• _WHAT IS NEEDED_
Copy out each line below exactly as written.

-*-

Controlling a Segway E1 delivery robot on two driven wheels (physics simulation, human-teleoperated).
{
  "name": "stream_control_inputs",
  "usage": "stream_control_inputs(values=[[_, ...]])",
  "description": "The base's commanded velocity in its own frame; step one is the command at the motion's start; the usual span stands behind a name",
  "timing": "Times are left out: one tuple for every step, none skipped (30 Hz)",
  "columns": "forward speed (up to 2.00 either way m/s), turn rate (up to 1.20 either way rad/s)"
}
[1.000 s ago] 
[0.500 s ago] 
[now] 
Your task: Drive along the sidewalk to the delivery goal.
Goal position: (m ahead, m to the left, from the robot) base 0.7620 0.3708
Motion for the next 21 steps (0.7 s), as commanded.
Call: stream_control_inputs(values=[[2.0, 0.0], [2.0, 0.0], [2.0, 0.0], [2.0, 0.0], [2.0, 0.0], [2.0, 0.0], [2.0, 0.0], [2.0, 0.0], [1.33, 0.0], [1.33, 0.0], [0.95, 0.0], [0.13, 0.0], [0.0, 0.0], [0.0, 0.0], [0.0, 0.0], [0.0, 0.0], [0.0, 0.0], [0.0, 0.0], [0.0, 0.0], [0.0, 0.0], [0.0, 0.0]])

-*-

• _RESPONSE BELOW_
Controlling a Segway E1 delivery robot on two driven wheels (physics simulation, human-teleoperated).
{
  "name": "stream_control_inputs",
  "usage": "stream_control_inputs(values=[[_, ...]])",
  "description": "The base's commanded velocity in its own frame; step one is the command at the motion's start; the usual span stands behind a name",
  "timing": "Times are left out: one tuple for every step, none skipped (30 Hz)",
  "columns": "forward speed (up to 2.00 either way m/s), turn rate (up to 1.20 either way rad/s)"
}
[1.000 s ago] 
[0.500 s ago] 
[now] 
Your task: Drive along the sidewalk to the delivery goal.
Goal position: (m ahead, m to the left, from the robot) base 0.7620 0.3708
Motion for the next 21 steps (0.7 s), as commanded.
Call: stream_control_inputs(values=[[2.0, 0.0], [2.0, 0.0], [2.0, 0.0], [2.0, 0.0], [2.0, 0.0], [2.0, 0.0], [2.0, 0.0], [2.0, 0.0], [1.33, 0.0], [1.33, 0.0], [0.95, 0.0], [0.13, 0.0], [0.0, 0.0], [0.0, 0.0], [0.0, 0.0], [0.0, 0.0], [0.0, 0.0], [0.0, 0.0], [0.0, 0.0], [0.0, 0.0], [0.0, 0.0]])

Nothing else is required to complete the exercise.